Work instructions> Search the data for the string "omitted" and copy each line in which it appears.

=== Data extracts ===

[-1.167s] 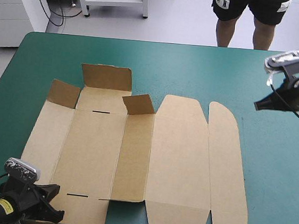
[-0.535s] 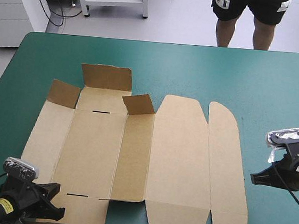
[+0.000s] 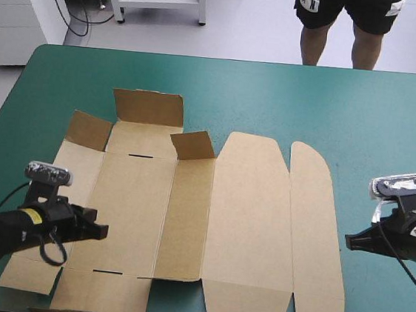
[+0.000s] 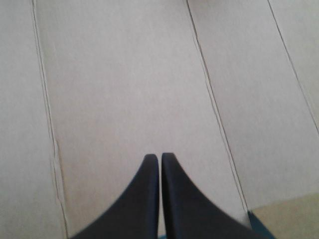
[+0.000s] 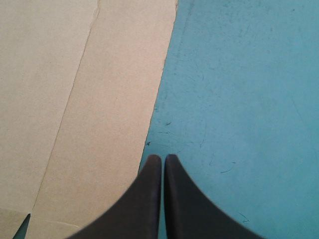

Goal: Fold the box

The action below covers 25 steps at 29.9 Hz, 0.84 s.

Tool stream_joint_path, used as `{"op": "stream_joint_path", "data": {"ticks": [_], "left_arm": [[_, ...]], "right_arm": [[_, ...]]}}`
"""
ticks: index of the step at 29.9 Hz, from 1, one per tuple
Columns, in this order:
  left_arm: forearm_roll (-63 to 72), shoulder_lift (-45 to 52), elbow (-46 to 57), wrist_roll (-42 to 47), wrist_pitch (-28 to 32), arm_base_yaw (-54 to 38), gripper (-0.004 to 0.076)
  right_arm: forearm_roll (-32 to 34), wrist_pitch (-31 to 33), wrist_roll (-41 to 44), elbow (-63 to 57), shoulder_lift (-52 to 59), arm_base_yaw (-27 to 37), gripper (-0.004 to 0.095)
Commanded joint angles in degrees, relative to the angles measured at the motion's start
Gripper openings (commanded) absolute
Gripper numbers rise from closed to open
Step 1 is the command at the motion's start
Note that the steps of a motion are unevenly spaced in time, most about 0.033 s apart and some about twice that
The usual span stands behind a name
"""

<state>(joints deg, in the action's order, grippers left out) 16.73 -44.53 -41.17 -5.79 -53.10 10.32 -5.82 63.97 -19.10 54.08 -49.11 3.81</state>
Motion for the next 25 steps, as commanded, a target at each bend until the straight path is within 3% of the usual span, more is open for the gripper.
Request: {"op": "stream_joint_path", "data": {"ticks": [1,8,20,25], "left_arm": [[1.1,-5.4,-6.0,0.1,5.8,-0.1,-0.0008],[0.7,-17.0,-13.6,0.6,5.8,-6.7,-0.0008],[14.6,-20.7,-20.5,-20.6,-7.2,-44.2,-0.0008],[15.0,-20.7,-20.3,-21.3,-7.5,-53.6,-0.0008]], "right_arm": [[-0.5,-2.6,-0.6,1.3,0.4,0.5,-0.0002],[-0.5,-2.6,-0.9,1.3,0.4,0.5,-0.0002],[-0.5,-3.5,-0.9,1.2,0.4,0.5,-0.0002],[-0.6,-3.5,-0.9,1.2,0.3,0.5,-0.0002]]}}
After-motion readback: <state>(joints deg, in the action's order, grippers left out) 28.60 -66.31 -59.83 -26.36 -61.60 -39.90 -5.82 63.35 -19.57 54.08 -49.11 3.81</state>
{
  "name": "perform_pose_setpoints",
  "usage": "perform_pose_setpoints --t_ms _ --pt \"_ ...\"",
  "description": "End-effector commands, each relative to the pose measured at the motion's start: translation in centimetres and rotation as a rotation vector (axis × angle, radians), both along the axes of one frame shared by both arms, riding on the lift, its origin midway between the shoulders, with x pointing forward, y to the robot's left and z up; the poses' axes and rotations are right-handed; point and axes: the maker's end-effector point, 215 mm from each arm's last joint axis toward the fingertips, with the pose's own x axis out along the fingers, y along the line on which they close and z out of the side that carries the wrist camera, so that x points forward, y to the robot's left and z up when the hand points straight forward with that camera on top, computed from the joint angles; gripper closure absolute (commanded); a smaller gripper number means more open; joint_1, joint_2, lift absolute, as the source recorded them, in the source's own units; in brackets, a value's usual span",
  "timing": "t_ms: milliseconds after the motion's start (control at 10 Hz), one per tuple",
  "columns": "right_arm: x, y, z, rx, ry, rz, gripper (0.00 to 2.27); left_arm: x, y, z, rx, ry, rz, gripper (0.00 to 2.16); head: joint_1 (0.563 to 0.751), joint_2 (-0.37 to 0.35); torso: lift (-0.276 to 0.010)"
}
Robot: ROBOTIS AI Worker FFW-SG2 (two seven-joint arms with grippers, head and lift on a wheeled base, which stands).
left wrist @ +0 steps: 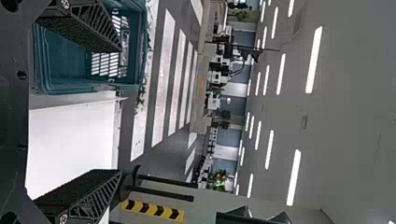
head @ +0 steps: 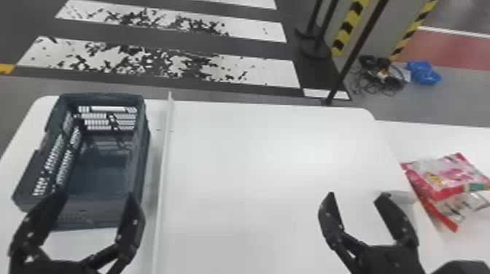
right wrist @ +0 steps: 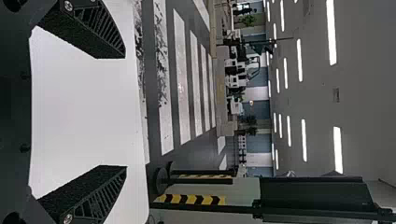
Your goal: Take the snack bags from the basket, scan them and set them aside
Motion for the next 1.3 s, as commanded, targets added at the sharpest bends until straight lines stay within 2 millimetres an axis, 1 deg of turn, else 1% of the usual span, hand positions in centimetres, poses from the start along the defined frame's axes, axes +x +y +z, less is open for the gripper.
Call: perform_pose_setpoints --t_ms 0,300,600,1200 --pt "-0.1 0.0 0.3 0.003 -0.009 -0.001 0.08 -0.1 0.0 0.2 -0.002 -0.005 0.001 0.07 0.695 -0.17 -0.075" --pt "-0.1 0.0 0.5 0.008 -0.013 0.0 0.08 -0.2 0.0 0.7 -0.007 -0.018 0.002 0.07 0.695 -0.17 -0.075" --pt "-0.3 0.0 1.1 0.009 -0.029 0.004 0.08 -0.2 0.0 0.6 -0.008 -0.015 0.003 0.07 0.695 -0.169 -0.075" --pt "-0.2 0.0 1.4 0.023 -0.037 0.008 0.08 -0.3 0.1 0.9 -0.011 -0.019 0.005 0.07 0.695 -0.171 -0.075"
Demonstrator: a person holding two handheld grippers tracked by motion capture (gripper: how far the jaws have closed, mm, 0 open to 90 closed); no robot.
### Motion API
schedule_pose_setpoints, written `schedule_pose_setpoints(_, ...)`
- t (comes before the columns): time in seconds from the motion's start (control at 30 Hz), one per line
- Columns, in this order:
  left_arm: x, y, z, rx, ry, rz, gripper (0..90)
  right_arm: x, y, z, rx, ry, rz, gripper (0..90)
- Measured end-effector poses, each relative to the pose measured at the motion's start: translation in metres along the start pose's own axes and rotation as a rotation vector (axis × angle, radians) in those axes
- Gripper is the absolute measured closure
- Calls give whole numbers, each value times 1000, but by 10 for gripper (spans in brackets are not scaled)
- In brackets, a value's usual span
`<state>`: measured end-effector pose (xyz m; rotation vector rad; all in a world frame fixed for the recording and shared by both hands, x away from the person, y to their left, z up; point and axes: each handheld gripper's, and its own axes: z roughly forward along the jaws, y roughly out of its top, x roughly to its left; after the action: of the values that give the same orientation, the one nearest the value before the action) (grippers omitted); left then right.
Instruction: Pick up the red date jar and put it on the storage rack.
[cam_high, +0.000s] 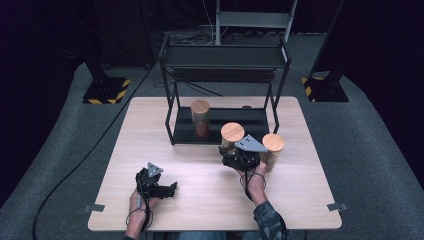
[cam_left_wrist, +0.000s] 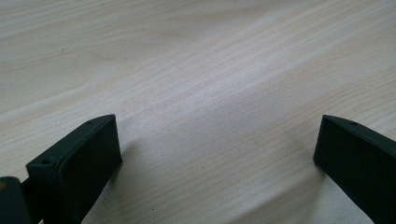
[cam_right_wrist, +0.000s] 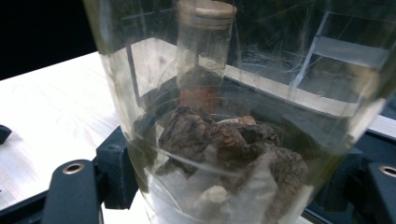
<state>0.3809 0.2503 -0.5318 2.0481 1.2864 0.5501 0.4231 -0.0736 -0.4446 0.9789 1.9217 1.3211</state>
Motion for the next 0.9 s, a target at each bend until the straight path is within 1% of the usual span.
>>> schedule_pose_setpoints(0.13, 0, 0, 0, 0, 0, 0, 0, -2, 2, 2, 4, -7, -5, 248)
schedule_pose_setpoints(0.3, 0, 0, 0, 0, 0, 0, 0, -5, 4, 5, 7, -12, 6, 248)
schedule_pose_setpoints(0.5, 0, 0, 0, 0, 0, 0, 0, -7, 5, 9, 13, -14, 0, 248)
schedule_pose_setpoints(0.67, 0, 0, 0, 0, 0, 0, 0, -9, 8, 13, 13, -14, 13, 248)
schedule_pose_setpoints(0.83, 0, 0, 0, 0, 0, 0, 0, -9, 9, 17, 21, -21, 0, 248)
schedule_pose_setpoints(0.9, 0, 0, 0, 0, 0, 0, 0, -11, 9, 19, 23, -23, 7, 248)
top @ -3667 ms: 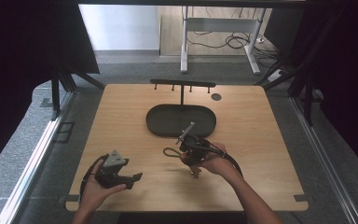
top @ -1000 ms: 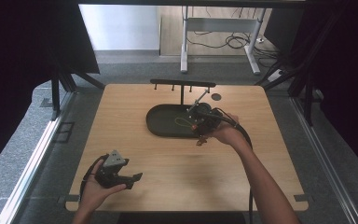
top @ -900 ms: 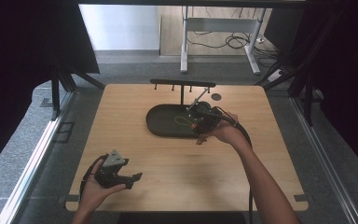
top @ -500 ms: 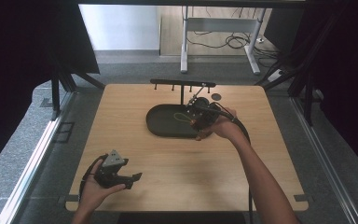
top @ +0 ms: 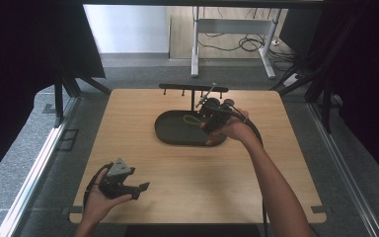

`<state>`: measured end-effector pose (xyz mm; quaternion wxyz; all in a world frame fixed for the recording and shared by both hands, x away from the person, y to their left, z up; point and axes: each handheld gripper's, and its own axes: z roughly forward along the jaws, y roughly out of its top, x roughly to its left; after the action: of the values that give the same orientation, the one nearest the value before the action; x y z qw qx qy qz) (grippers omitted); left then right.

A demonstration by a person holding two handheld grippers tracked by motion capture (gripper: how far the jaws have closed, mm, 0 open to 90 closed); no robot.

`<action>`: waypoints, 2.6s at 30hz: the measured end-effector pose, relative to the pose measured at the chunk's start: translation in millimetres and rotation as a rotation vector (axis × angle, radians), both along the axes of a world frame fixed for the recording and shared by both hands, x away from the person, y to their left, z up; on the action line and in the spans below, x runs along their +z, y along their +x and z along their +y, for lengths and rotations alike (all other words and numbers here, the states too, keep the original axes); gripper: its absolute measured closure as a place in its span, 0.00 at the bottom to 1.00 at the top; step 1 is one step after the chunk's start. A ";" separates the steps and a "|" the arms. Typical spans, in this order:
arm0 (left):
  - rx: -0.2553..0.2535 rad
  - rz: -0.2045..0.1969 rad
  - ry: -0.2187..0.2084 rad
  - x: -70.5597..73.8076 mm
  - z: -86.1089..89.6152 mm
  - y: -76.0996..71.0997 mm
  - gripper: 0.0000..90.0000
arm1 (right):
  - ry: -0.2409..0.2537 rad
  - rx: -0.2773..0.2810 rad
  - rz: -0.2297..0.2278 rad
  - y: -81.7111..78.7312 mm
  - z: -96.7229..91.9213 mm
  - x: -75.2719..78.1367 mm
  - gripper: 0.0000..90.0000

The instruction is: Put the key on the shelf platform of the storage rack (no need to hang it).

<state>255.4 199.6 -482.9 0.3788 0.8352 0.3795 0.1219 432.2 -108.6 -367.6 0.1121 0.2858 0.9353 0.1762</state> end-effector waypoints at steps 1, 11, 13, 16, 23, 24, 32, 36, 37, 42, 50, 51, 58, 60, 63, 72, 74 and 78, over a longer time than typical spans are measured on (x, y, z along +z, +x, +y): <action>0.000 0.000 0.000 0.1 0.0 0.0 0.26 | -0.002 0.008 -0.005 1.8 -0.2 -0.4 0.74; -0.001 0.006 0.000 -2.4 0.8 1.5 0.26 | -0.013 -0.007 -0.001 19.9 1.6 -10.4 0.74; 0.000 0.008 -0.001 -3.0 1.8 2.0 0.26 | -0.024 -0.011 0.003 24.0 2.3 -14.3 0.74; 0.008 0.011 -0.007 -3.6 4.0 2.4 0.26 | -0.017 -0.017 0.008 30.5 3.1 -18.2 0.75; 0.021 0.005 -0.023 -3.2 9.1 2.8 0.26 | -0.027 -0.025 0.017 42.9 9.9 -23.3 0.75; 0.022 0.004 -0.026 -3.0 9.5 2.7 0.26 | -0.030 -0.016 0.011 45.1 10.4 -23.6 0.74; 0.023 0.009 -0.030 -3.4 11.7 2.9 0.26 | -0.018 -0.024 -0.001 56.2 14.2 -27.3 0.74; 0.023 0.013 -0.030 -3.7 11.5 2.9 0.26 | -0.024 -0.025 0.003 60.1 14.4 -33.4 0.74; 0.024 0.012 -0.030 -3.7 11.7 2.9 0.26 | -0.025 -0.026 0.007 61.2 14.2 -35.4 0.74; 0.027 0.011 -0.032 -3.6 12.4 3.0 0.26 | -0.024 -0.032 0.012 62.2 12.5 -43.7 0.74; 0.021 0.013 -0.026 -3.9 10.6 2.9 0.26 | -0.023 -0.032 0.005 63.4 9.2 -51.5 0.74; 0.021 0.013 -0.025 -3.9 10.6 3.0 0.26 | -0.023 -0.030 0.006 63.3 9.4 -51.9 0.74; 0.020 0.012 -0.025 -3.4 10.2 2.6 0.26 | -0.026 -0.025 0.012 62.4 12.0 -59.2 0.74; 0.019 0.012 -0.026 -3.3 10.0 2.4 0.26 | -0.028 -0.026 0.014 62.6 12.2 -61.4 0.74; 0.018 0.013 -0.025 -3.4 9.6 2.4 0.26 | -0.031 -0.025 0.014 62.1 13.2 -64.4 0.74; 0.017 0.013 -0.027 -3.6 8.7 2.4 0.26 | -0.044 -0.026 0.022 62.1 16.5 -73.2 0.73; 0.019 0.013 -0.029 -3.6 9.0 2.3 0.26 | -0.045 -0.027 0.029 62.2 17.0 -75.3 0.73; 0.019 0.013 -0.028 -3.8 8.9 2.4 0.26 | -0.054 -0.021 0.038 61.8 18.6 -80.2 0.72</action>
<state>257.8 208.6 -486.7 0.3868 0.8271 0.3914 0.1145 494.1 -89.9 -447.8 0.1039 0.2958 0.9386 0.1442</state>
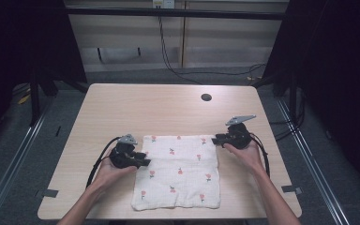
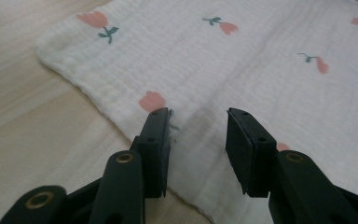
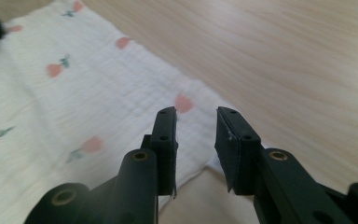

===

Solution to the problem>
`<state>`: measured end-effector pose (xyz m; rotation vector rad; all in a world frame fixed for the recording and shared by both hands, x away from the person, y to their left, z up; point and axes: each handheld gripper's, and its own axes: z roughly forward along the jaws, y roughly out of its top, x roughly to its left; after the action: of the values that give the same orientation, the one nearest the value before the action) (grippers omitted); left then right.
`<state>`: measured end-effector pose (xyz mm; quaternion wxyz; all in a world frame fixed for the recording and shared by both hands, x away from the person, y to their left, z up; point and axes: each handheld gripper's, and its own axes: z roughly forward along the jaws, y roughly out of its top, x roughly to its left; after the action: of the values that give the same orientation, the one nearest the value before the action; x y z qw qx qy qz) (grippers omitted); left then right.

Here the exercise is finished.